## ASSIGNMENT
Give the listing again, word for word, and let no picture into it.

## DATASET EXCERPTS
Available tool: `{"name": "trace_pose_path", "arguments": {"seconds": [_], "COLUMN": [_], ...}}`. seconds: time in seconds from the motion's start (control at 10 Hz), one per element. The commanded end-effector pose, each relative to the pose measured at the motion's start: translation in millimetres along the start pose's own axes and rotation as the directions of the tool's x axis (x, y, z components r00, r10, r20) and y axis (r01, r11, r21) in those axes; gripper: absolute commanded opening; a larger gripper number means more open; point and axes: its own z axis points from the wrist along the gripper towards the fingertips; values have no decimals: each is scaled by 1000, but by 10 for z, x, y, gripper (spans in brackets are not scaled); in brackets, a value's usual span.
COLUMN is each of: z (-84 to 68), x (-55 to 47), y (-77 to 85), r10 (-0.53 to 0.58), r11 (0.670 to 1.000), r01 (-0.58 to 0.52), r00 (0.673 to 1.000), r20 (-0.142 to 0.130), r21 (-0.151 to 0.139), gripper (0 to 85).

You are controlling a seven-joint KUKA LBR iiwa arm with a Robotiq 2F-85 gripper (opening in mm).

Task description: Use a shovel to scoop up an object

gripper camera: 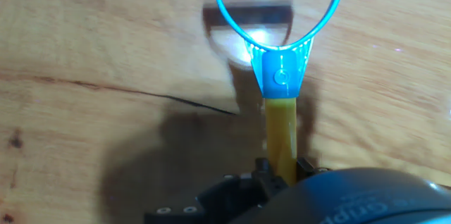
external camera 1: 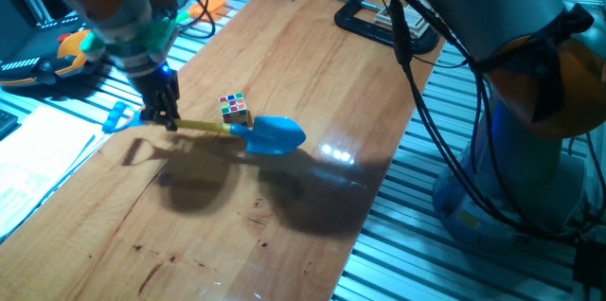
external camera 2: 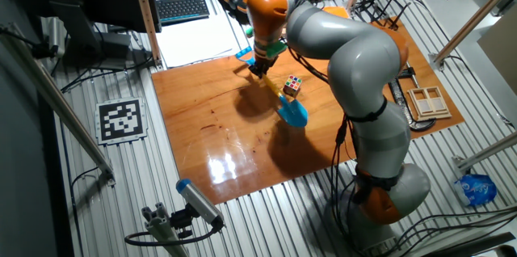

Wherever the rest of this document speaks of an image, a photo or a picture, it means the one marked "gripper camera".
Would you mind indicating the blue toy shovel yellow shaft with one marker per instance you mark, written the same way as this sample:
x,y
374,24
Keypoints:
x,y
280,76

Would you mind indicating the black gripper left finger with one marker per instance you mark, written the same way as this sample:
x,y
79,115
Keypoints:
x,y
225,196

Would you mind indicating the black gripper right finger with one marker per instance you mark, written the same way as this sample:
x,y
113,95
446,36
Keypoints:
x,y
306,168

## OUTPUT
Available tool: `{"name": "trace_pose_path", "arguments": {"seconds": [_], "COLUMN": [_], ...}}`. seconds: time in seconds from the motion's start (control at 10 Hz), one per element. The commanded end-effector pose, each relative to the pose measured at the motion's start: translation in millimetres along the start pose's own axes and rotation as the directions of the tool's x axis (x, y, z components r00, r10, r20) and y axis (r01, r11, r21) in those axes; gripper: absolute commanded opening; a larger gripper number means more open; point and axes: its own z axis points from the wrist along the gripper towards the fingertips; values have no decimals: each is scaled by 1000, but by 10 for z, x, y, gripper (spans in brackets are not scaled); in brackets, a value's usual span.
COLUMN is each of: z (-84 to 68), x (-55 to 47), y (-77 to 85), r10 (-0.53 to 0.58), r11 (0.670 to 1.000), r01 (-0.58 to 0.52), r00 (0.673 to 1.000), r20 (-0.142 to 0.130), r21 (-0.151 to 0.139), gripper (0 to 85).

You are controlling a seven-joint KUKA LBR iiwa arm with a Robotiq 2F-85 gripper (opening in mm).

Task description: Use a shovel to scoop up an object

gripper camera: 
external camera 1: 
external camera 2: 

Wherever the rest of this document speaks of an image, a photo or a picture, it means the one marked "gripper camera".
Would you mind indicating the blue toy shovel yellow shaft with one marker per instance you mark, written the same way as this sample:
x,y
374,24
Keypoints:
x,y
280,76

Would you mind indicating the black gripper left finger with one marker per instance you mark, written the same way as this sample:
x,y
79,115
Keypoints:
x,y
225,196

Would you mind indicating the black gripper right finger with one marker per instance you mark, written the same way as this sample:
x,y
113,95
446,36
Keypoints:
x,y
306,168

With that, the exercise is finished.